• _DIRECTIONS FOR THIS TASK_: Retype the data below, every word of it, exactly.

[Excerpts from a dataset]
######

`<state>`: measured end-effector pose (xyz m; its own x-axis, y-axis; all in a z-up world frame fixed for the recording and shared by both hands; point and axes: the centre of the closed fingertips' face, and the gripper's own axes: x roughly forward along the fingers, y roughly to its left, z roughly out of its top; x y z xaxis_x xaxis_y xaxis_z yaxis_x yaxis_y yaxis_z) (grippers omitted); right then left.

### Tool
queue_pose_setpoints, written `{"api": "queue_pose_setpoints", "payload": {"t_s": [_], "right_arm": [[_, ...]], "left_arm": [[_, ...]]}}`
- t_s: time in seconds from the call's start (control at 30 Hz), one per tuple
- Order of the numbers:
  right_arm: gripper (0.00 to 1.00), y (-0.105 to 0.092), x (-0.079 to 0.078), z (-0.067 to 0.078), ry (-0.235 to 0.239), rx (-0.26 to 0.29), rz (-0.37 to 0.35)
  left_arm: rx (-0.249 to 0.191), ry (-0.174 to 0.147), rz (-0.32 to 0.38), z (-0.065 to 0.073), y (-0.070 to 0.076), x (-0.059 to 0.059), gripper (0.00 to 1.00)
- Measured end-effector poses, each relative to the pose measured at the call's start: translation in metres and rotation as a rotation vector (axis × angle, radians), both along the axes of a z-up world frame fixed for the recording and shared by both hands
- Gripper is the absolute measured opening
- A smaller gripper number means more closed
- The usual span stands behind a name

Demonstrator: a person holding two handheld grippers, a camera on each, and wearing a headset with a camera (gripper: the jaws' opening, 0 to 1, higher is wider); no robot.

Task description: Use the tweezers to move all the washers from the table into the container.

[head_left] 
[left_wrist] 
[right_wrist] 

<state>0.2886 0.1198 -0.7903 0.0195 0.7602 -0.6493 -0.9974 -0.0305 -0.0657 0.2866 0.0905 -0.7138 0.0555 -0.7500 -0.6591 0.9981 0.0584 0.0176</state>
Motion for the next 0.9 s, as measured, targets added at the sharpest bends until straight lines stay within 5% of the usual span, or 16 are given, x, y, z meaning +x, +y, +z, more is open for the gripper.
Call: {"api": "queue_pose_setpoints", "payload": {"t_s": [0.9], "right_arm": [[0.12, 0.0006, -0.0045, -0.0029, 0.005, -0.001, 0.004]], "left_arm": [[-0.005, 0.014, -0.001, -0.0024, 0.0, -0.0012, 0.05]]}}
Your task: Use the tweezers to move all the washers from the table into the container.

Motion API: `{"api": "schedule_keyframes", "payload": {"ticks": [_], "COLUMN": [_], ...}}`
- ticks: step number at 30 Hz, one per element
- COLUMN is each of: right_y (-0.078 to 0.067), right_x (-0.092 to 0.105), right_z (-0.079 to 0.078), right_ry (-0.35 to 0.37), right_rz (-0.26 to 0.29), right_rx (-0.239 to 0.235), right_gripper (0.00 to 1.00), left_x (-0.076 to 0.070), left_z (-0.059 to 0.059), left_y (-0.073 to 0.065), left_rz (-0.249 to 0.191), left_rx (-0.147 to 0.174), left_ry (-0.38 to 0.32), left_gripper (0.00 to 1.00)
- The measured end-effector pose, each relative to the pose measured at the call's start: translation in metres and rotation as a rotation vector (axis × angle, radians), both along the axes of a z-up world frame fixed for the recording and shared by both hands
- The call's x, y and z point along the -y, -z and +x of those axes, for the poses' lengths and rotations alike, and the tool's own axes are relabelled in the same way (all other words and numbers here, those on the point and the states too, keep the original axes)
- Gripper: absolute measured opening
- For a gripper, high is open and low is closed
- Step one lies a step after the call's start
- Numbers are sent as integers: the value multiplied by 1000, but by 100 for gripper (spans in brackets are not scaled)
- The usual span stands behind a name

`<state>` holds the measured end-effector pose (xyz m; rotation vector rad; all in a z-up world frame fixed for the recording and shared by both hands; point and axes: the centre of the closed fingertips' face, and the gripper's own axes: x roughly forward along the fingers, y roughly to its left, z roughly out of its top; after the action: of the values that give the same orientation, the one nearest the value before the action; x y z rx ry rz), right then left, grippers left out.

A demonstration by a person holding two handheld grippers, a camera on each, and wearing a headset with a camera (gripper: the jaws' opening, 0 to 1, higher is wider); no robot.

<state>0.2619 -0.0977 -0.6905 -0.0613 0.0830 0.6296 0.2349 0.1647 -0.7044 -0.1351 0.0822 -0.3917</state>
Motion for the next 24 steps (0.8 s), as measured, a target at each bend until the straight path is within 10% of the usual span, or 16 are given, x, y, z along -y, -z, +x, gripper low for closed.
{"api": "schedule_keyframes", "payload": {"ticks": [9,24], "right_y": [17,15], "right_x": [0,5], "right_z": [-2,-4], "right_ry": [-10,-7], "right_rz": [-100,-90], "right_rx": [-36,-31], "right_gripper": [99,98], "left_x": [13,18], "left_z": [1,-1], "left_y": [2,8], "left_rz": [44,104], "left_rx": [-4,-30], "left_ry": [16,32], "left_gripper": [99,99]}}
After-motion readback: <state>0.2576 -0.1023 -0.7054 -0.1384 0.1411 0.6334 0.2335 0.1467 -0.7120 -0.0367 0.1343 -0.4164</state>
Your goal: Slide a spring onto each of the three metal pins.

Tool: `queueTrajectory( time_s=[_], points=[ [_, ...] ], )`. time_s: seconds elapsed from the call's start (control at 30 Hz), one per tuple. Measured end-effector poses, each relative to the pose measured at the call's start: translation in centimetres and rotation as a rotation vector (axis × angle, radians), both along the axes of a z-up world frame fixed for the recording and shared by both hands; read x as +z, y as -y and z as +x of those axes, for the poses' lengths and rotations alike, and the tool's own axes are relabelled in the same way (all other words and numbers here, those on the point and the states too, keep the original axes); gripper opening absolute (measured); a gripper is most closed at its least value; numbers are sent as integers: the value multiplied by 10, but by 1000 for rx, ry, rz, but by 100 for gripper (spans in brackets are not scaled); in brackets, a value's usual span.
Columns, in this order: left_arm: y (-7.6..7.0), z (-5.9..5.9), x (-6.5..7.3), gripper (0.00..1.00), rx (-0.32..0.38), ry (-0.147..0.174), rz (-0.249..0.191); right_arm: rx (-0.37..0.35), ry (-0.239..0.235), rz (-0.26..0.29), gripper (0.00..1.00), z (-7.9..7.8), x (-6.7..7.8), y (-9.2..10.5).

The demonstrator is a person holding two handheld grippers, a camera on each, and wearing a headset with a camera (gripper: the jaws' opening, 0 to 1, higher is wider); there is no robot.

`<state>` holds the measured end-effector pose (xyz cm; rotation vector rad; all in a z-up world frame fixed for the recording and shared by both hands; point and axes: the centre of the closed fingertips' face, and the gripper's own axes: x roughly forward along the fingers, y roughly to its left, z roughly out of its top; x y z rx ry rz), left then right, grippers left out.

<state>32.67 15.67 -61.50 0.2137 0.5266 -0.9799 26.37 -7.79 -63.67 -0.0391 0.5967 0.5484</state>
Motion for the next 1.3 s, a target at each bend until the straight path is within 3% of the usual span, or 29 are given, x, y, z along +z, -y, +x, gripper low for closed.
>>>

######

• _TASK OUTPUT_:
`<state>`: measured end-effector pose (xyz m; its own x-axis, y-axis; all in a z-up world frame fixed for the recording and shared by both hands; point and axes: the centre of the closed fingertips' face, and the gripper's own axes: x roughly forward along the fingers, y roughly to its left, z roughly out of its top; x y z xaxis_x xaxis_y xaxis_z yaxis_x yaxis_y yaxis_z) (grippers omitted); right then left.

### Tool
queue_pose_setpoints, written `{"api": "queue_pose_setpoints", "payload": {"t_s": [_], "right_arm": [[_, ...]], "left_arm": [[_, ...]]}}`
- t_s: time in seconds from the call's start (control at 30 Hz), one per tuple
- Order of the numbers:
  right_arm: gripper (0.00 to 1.00), y (-0.105 to 0.092), x (-0.079 to 0.078), z (-0.067 to 0.078), ry (-0.235 to 0.239), rx (-0.26 to 0.29), rz (-0.37 to 0.35)
  left_arm: rx (-0.249 to 0.191), ry (-0.174 to 0.147), rz (-0.32 to 0.38), z (-0.065 to 0.073), y (-0.070 to 0.076), x (-0.059 to 0.059), gripper (0.00 to 1.00)
- Measured end-effector poses, each relative to the pose measured at the call's start: translation in metres and rotation as a rotation vector (axis × angle, radians), both along the axes of a z-up world frame fixed for the recording and shared by both hands
- Gripper is the absolute measured opening
- A smaller gripper number means more closed
- The usual span stands behind a name

Demonstrator: a person holding two handheld grippers, a camera on each, and wearing a headset with a camera (gripper: the jaws' opening, 0 to 1, higher is wider); no robot.

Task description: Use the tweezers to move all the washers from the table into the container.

[head_left] 
[left_wrist] 
[right_wrist] 

<state>0.2886 0.1198 -0.7903 0.0195 0.7602 -0.6493 -0.9974 -0.0305 -0.0657 0.2866 0.0905 -0.7138 0.0555 -0.7500 -0.6591 0.9981 0.0584 0.0176</state>
Motion for the next 0.9 s, as measured, targets added at the sharpest bends until straight lines stay within 5% of the usual span, or 16 are given, x, y, z meaning +x, +y, +z, more is open for the gripper.
Call: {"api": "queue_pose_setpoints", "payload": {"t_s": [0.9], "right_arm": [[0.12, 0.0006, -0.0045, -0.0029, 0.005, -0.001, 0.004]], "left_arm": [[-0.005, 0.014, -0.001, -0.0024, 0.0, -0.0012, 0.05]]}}
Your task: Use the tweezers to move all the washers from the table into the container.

Motion API: `{"api": "schedule_keyframes", "payload": {"ticks": [_], "COLUMN": [_], ...}}`
- ticks: step number at 30 Hz, one per element
- COLUMN is each of: right_y (-0.078 to 0.067), right_x (-0.092 to 0.105), right_z (-0.079 to 0.078), right_ry (-0.35 to 0.37), right_rz (-0.26 to 0.29), right_rx (-0.239 to 0.235), right_gripper (0.00 to 1.00), left_x (-0.076 to 0.070), left_z (-0.059 to 0.059), left_y (-0.073 to 0.065), left_rz (-0.249 to 0.191), left_rx (-0.147 to 0.174), left_ry (-0.38 to 0.32), left_gripper (0.00 to 1.00)
- The measured end-effector pose, each relative to the pose measured at the call's start: translation in metres and rotation as a rotation vector (axis × angle, radians), both along the axes of a z-up world frame fixed for the recording and shared by both hands
- The call's x, y and z point along the -y, -z and +x of those axes, for the poses' lengths and rotations alike, and the tool's own axes are relabelled in the same way (all other words and numbers here, those on the point and the states too, keep the original axes)
- Gripper: absolute measured opening
- For a gripper, high is open and low is closed
- Step one lies a step after the call's start
- Numbers are sent as integers: the value multiplied by 1000, but by 100 for gripper (spans in brackets are not scaled)
- The usual span stands behind a name

`<state>` holds the measured end-effector pose (xyz m; rotation vector rad; all in a z-up world frame fixed for the recording and shared by both hands; point and axes: the centre of the closed fingertips' face, and the gripper's own axes: x roughly forward along the fingers, y roughly to its left, z roughly out of its top; after the action: of the values that give the same orientation, the one nearest the value before the action; x y z rx ry rz), right then left, grippers left out.

A demonstration by a person holding two handheld grippers, a camera on each, and wearing a headset with a camera (gripper: the jaws' opening, 0 to 1, higher is wider); no robot.

<state>0.2619 -0.0977 -0.6905 -0.0613 0.0830 0.6296 0.2349 0.1647 -0.7044 -0.1351 0.0822 -0.3917</state>
Motion for the next 24 steps (0.8 s), as measured, a target at each bend until the straight path is within 10% of the usual span, or 16 are given, x, y, z along -y, -z, +x, gripper low for closed.
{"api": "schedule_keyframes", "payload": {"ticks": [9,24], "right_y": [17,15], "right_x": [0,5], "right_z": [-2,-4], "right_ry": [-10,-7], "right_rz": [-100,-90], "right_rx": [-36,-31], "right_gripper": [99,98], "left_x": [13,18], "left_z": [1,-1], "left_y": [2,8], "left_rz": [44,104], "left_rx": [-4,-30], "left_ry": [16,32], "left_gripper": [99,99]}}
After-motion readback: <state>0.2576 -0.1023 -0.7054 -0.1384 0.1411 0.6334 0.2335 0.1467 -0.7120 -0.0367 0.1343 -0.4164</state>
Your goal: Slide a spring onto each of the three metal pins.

Tool: `queueTrajectory( time_s=[_], points=[ [_, ...] ], )`. time_s: seconds elapsed from the call's start (control at 30 Hz), one per tuple. Measured end-effector poses, each relative to the pose measured at the call's start: translation in centimetres and rotation as a rotation vector (axis × angle, radians), both along the axes of a z-up world frame fixed for the recording and shared by both hands; read x as +z, y as -y and z as +x of those axes, for the poses' lengths and rotations alike, and the tool's own axes are relabelled in the same way (all other words and numbers here, those on the point and the states too, keep the original axes); gripper opening absolute (measured); a gripper is most closed at its least value; numbers are sent as integers: the value multiplied by 10, but by 1000 for rx, ry, rz, but by 100 for gripper (spans in brackets are not scaled); in brackets, a value's usual span.
Columns, in this order: left_arm: y (-7.6..7.0), z (-5.9..5.9), x (-6.5..7.3), gripper (0.00..1.00), rx (-0.32..0.38), ry (-0.147..0.174), rz (-0.249..0.191); right_arm: rx (-0.37..0.35), ry (-0.239..0.235), rz (-0.26..0.29), gripper (0.00..1.00), z (-7.9..7.8), x (-6.7..7.8), y (-9.2..10.5).

The demonstrator is a person holding two handheld grippers, a camera on each, and wearing a headset with a camera (gripper: the jaws' opening, 0 to 1, higher is wider); there is no robot.

`<state>` holds the measured end-effector pose (xyz cm; rotation vector rad; all in a z-up world frame fixed for the recording and shared by both hands; point and axes: the centre of the closed fingertips' face, and the gripper's own axes: x roughly forward along the fingers, y roughly to its left, z roughly out of its top; x y z rx ry rz), left then right, grippers left out.

<state>32.67 15.67 -61.50 0.2137 0.5266 -0.9799 26.37 -7.79 -63.67 -0.0391 0.5967 0.5484</state>
Motion for the next 1.3 s, a target at each bend until the straight path is within 3% of the usual span, or 29 are given, x, y, z along +z, -y, +x, gripper low for closed.
>>>

The answer given above is the complete response.